Short URLs in Markup

Everything you need to know about rel-shortlink

Authors and administrators can and should use rel="shortlink" to indicate their preferred short URL1 for a piece of content. Below, I discuss history, reasoning, implementation details, and helpful hints.

Why rel="shortlink"?

Previous suggestions included rev="canonical" which is both confusing and technically incorrect2 and the less problematic rel="shorturl".

However, rel="shortlink" is a WhatWG standards body3 proposal and is going through the MicroFormats process, unlike any other variants. A rel="shortlink" link is the way to go.

Terms used in this document §

slug
The part of a short URL after the domain and slash.
service
A web app that takes a long URL and optionally a custom slug and returns a shorter URL that redirects to the original URL.

Implementation into content §

The following examples are mostly from Microformats.org. The long, original resource URL is http://www.flickr.com/photos/tantek/3909804165/.

The #1 most important thing to do as an author or website administrator is to use the following HTTP header to indicate the "shortlink."4 §

Link: <http://flic.kr/p/6XuLyD>; rel="shortlink"

Authors should also include the following in the HTML <head>5 §

<link rel="shortlink" type="text/html" href="http://flic.kr/p/6XuLyD">

The type attribute is optional and almost meaningless since the other end of the link is just a redirection back to the current page; thus the content type is already implied.

Both of the above representations are important and machine-readable. (You can test your implementation here.)

If authors wish to expose short URLs to human site visitors (e.g. to suggest short URLs in the <body>), they may do so any way they wish. As long as the above methods are also used, services (i.e. machines) will correctly understand the canonical shortlink.

However, there are still related microformat standards which maintain a degree of machine-readability for user-facing markup. Markup standardization is inherently good and encourages portability (of CSS styles and JavaScript code, for example). §

<a rel="shortlink" type="text/html" href="http://flic.kr/p/6XuLyD">
 http://flic.kr/p/6XuLyD
</a>

or

<input type="text"
  class="shortlink"
  value="http://flic.kr/p/6XuLyD"
  readonly="readonly" />

The latter would present an input box with the short link, which makes selection for copy & paste easy. The readonly attribute prevents users from accidentally overwriting the link.

User selection of shortlinks may be further aided by executing the following JavaScript when users click the text input: §

this.focus(); this.select();

A best-practice, unobtrusive jQuery code snippet to apply this to any and all input elements with a class of "shortlink" is as follows:6 §

$(document).ready(function() {
        // Auto-select short urls
        $('input.shortlink').click(function()
        {
                this.focus();
                this.select();
        });
});

Some authors also provide a button that copies the short URL to the clipboard using Flash (as this is not allowed in JavaScript).7 Be aware that Flash can crash Macs and a growing number of users are using flash blockers.

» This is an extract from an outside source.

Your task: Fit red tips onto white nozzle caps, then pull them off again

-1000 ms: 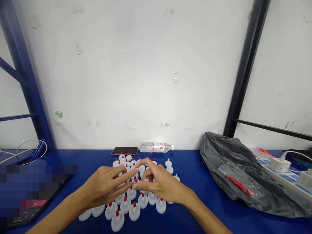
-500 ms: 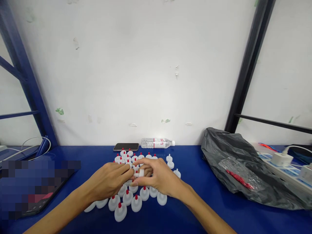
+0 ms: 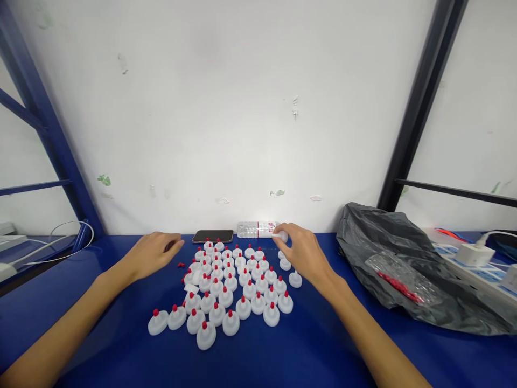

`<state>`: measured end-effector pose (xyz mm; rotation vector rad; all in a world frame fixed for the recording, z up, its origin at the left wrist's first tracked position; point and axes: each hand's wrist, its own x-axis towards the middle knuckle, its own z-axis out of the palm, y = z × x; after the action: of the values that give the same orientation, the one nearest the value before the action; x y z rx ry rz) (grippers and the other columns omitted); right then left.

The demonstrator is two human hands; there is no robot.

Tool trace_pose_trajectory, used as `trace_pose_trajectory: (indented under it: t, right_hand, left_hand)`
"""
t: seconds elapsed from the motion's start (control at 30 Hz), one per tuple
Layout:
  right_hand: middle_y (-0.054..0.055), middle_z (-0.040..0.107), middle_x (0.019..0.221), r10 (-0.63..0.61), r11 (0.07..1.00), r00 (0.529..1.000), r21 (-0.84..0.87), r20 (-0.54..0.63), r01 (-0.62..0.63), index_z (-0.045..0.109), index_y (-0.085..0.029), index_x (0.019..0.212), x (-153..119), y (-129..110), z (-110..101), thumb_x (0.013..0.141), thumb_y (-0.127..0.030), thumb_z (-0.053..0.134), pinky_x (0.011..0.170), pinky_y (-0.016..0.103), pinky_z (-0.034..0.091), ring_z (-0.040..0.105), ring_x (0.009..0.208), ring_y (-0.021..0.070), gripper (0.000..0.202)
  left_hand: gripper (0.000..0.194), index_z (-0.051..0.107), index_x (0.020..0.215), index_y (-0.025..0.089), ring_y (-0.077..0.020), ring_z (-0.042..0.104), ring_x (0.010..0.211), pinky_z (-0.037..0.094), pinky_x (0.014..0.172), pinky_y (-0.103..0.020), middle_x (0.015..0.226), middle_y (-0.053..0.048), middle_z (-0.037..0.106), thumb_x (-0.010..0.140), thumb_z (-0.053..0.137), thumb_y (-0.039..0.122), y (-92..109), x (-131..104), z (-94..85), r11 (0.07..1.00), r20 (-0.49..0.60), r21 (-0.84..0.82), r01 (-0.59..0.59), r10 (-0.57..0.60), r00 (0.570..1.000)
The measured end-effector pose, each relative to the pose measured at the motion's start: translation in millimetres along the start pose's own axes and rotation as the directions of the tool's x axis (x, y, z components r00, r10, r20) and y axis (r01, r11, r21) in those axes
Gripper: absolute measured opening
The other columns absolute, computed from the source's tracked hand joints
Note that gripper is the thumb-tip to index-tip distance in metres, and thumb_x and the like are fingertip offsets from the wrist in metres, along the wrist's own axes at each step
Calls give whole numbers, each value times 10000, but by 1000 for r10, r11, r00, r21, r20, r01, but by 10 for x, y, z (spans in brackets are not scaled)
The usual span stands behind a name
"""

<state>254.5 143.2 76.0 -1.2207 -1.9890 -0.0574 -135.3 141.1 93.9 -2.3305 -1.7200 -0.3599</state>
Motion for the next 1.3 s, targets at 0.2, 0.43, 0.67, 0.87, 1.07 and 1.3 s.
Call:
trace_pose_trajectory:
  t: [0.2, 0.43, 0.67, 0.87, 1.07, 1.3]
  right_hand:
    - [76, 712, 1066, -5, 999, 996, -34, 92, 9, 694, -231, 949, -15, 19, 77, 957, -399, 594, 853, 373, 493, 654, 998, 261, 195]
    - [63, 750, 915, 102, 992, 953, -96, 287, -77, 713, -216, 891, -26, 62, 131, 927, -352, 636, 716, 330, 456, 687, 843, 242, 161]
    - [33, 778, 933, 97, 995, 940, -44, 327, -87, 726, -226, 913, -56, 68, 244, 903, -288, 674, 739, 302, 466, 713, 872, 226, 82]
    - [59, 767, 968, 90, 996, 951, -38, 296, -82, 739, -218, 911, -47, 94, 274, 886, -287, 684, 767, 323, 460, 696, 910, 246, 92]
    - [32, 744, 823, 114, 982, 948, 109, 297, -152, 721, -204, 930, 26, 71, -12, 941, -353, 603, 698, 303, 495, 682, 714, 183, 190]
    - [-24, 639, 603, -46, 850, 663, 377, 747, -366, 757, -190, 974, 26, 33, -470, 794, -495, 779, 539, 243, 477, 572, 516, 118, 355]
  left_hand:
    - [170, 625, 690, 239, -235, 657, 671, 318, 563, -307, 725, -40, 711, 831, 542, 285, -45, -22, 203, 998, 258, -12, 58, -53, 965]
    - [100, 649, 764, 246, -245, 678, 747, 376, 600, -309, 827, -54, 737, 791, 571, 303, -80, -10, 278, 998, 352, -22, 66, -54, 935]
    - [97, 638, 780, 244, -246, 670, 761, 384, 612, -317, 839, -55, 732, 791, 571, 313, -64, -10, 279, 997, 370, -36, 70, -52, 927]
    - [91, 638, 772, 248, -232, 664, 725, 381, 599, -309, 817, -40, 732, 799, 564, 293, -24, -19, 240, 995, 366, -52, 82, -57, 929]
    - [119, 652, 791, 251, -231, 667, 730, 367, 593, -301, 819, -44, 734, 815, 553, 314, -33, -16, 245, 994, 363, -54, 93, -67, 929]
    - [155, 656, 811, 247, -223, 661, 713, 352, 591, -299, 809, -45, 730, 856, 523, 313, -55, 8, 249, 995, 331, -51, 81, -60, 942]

You may only want to show the Flash-based copy button if Flash is both installed and not blocked. Let me know of any related best-practice code. §

Shortening service implementations §

  1. Shortening services should always use the "301 Moved Permanently" HTTP status code combined with a "Location:" header to redirect user-agents to the longer URL. §

  2. The WhatWG suggests that short URLs consider avoiding lookalike glyphs such as 0/O and 1/l/I, "particularly when manual entry will be required (e.g. printed, spoken)." §

  3. The WhatWG also suggests allowing for human-readable slugs (short URLs), which allows users to better guess what lies on the other side of the link. This means allowing custom, manually-set slugs. §

  4. Whether or not capital letters are used is up to the service provider. It is easier to verbally dictate a URL of all lowercase, though mixed-case services can provide dramatically shorter URLs when hosting a large number of URL redirections. Thus it is my personal recommendation to consider using all lowercase when the redirection service is only expected to hold at most a few thousand redirections, and mixed-case otherwise.8 §

  5. Shortening services expected to produce four-letter or longer slugs, or allow the public to enter free-form slugs, should strongly consider blocking offensive terms for at least automatically-generated slugs.9 §

  6. In the spirit of the robustness principle,10 a URL shortening service should expect other programs to add extra punctuation on the end of short URLs it expects to resolve. The service should attempt to gracefully deal with this. For example, a user may write:

    ... these guidelines for short URLs (http://ajh.us/k).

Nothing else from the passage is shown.